Some markets are not really markets. Watch out!
November 11, 2021
  • Can big data figure out the residential property market?
  • Not yet.
  • Is it a real market anyway?
  • And what about micro caps?
  • Plus loads of new idea generating data.

When I was buying my first flat in the mid-noughties, my dad, a residential-property surveyor and veteran of the early-1990’s housing-market meltdown, had a piece of sage advice that has stuck with me: “The house market is not really a market”. 

This is something that US-property listing site Zillow has recently learned, and taught its shareholders the hard way.

For those unfamiliar with the story, Zillow decided to extend its online property-listing business into property flipping. With a few clicks of a mouse, house sellers in hot parts of the US market could offload their property to Zillow. Using all kinds of technological wizardry, Zillow would then aim to speedily sell the units on for a profit. And with 9.6bn site visits last year, the company certainly had enough data to crunch for the property-flipping algorithm that sat behind this venture.

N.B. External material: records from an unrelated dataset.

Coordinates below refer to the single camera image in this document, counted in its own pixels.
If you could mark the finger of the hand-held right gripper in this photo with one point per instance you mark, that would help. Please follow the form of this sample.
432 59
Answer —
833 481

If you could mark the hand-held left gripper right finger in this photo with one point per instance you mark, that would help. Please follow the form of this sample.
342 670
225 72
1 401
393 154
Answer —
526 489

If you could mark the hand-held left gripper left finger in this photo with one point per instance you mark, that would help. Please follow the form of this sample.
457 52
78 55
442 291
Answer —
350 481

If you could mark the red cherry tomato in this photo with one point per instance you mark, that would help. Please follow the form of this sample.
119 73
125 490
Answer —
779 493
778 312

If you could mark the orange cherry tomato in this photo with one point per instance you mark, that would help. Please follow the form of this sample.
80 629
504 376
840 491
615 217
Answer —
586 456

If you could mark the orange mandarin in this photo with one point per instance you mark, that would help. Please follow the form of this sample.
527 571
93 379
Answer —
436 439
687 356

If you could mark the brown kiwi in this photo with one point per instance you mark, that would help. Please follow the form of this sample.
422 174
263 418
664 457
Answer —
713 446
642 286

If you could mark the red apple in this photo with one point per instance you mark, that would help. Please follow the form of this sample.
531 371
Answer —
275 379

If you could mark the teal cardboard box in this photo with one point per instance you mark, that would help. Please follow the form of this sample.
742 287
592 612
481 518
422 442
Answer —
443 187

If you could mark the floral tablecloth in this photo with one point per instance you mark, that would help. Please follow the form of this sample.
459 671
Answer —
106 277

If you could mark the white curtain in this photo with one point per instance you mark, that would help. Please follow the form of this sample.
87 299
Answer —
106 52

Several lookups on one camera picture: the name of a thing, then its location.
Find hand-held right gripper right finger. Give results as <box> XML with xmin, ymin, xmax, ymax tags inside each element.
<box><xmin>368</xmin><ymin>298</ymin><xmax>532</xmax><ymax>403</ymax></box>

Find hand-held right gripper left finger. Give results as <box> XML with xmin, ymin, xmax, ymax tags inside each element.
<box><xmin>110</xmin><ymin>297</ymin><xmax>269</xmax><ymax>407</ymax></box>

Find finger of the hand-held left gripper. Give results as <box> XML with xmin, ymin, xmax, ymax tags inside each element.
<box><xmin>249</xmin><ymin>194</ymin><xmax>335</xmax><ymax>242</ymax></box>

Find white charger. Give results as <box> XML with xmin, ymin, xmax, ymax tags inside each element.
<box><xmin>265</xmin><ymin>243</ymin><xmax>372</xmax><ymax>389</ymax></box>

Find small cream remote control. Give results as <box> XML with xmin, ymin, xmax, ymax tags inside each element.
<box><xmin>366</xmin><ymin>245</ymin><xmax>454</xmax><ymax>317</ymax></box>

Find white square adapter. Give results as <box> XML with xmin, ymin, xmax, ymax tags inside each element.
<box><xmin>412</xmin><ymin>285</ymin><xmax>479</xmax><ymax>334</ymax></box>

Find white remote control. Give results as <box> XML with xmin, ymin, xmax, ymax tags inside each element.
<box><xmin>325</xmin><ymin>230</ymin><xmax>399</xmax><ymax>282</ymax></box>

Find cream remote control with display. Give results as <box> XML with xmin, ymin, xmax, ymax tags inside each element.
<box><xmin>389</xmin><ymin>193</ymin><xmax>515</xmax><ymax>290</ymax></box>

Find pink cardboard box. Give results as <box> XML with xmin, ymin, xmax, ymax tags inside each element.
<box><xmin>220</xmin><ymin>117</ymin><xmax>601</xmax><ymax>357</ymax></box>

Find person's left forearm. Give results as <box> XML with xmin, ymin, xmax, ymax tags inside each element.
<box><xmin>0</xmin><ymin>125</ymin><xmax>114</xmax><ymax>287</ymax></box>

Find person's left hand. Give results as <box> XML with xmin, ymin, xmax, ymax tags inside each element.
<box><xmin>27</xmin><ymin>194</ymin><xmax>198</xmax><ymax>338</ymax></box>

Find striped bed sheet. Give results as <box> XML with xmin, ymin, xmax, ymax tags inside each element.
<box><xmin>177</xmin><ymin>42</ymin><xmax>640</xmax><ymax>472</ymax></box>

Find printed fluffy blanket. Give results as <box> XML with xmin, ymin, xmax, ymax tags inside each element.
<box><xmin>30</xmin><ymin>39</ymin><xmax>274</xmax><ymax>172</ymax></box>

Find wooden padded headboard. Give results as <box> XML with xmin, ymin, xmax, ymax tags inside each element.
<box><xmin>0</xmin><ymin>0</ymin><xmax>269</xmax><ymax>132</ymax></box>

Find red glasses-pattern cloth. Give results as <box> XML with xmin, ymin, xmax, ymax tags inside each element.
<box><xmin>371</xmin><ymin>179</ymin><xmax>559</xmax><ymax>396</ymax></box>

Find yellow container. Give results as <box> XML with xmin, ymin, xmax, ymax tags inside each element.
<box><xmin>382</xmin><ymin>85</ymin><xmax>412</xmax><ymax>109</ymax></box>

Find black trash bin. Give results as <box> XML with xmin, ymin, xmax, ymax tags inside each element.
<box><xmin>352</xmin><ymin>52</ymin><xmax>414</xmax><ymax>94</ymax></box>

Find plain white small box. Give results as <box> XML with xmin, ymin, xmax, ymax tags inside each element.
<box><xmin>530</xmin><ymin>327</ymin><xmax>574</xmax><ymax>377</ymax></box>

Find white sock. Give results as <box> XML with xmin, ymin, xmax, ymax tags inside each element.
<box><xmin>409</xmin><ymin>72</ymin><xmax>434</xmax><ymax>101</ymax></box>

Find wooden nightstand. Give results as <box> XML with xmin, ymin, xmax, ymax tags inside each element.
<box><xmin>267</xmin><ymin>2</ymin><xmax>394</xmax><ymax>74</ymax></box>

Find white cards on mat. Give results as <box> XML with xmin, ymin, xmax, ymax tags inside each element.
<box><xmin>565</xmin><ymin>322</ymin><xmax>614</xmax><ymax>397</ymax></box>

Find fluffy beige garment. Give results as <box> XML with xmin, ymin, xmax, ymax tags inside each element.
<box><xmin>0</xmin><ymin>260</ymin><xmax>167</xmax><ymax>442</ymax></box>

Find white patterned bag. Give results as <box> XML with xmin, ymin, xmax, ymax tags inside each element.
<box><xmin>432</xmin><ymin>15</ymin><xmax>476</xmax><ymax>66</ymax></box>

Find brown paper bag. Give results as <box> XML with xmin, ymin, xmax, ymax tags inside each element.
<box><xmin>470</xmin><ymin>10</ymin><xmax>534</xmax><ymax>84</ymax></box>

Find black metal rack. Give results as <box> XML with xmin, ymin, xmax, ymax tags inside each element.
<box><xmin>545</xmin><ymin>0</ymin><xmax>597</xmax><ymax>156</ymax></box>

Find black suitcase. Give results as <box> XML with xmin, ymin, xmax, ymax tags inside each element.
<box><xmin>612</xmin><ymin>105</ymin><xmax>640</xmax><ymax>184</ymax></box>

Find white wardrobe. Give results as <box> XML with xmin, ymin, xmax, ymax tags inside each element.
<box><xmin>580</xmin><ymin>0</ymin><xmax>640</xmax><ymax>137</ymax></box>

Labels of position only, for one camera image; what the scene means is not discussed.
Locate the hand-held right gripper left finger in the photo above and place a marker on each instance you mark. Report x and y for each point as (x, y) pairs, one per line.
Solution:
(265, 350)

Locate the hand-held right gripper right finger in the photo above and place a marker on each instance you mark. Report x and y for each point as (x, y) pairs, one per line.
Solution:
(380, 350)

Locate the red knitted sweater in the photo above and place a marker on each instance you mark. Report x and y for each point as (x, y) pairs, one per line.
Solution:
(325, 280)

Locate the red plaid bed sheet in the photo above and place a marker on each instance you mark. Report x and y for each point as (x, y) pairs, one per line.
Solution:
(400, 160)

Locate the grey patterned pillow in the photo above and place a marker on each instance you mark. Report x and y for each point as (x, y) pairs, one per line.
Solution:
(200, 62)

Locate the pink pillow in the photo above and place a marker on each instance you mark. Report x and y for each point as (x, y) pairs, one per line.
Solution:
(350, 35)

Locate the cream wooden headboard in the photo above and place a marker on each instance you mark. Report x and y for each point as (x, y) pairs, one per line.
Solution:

The trouble is, no matter the amount of data crunching, the company has not been able to accurately assess and predict property prices. It’s been an expensive and humbling big-data foray. Zillow expects a $500m-or-so write-down as it winds up the ill-fated flipping venture on top of losses already booked. The US market has not even had to falter much to force this capitulation. 

Residential property is at the extreme example of a 'market' that does not fit with our textbook ideals of what a market should be. Each home traded has its own unique characteristics that need to be considered separately to what seems readily observable from data. 

What’s more, transactions are often highly emotional. Legalities are complex. Transaction periods are long. But perhaps most strikingly of all, in property markets, liquidity vanishes without warning. When a market is most needed by sellers, it is often simply not there.

There are lessons for stock market investors in Zillow’s recent travails, aside from the need to be skeptical about companies that commit large amounts of capital to projects that radically depart from their core businesses. The stock market's lessons are especially pertinent to investors in smaller companies, and particularly those who dare to venture far down the market cap spectrum; companies worth tens rather than hundreds of millions. These parts of the stock market are often best understood as 'not really a market'.

One of the attractions of investing in smaller companies is that private investors can genuinely hope to build an information advantage. That’s to say, an advantage based on superior fundamental analysis. With larger companies, the tireless research of professionals tends to eliminate this type of edge. But professional interest in small companies is low as it is often impossible to deal in meaningful sizes – but what is meaningless for a fund is often still very meaningful for an individual. 

But while the absence of professional investors creates opportunity, it comes with serious drawbacks, too.

The research hours and money professionals put in create better pricing and more ordered trading. Sentiment can run rife when professionals withdraw. Herding can become endemic. For those that lack a deep understanding of what they are doing, this can be hugely dangerous. The temptation is always to jump on hot stories late in the day, only to find there is no liquidity when sentiment turns. For the inexperienced, investment decisions become things based on 'belief' rather than the cool-headed assessments of probabilities. 

Enough 'belief' can sustain a share price for a long time. But, ultimately, when reality creates cracks in a story, a lack of liquidity means the downside is perilous. Holders are left in a situation as bleak as that of highly-mortgaged home-sellers during the 1990’s recession. There are no buyers.

The best way to protect oneself is a familiar one: thorough research and a strong investment process.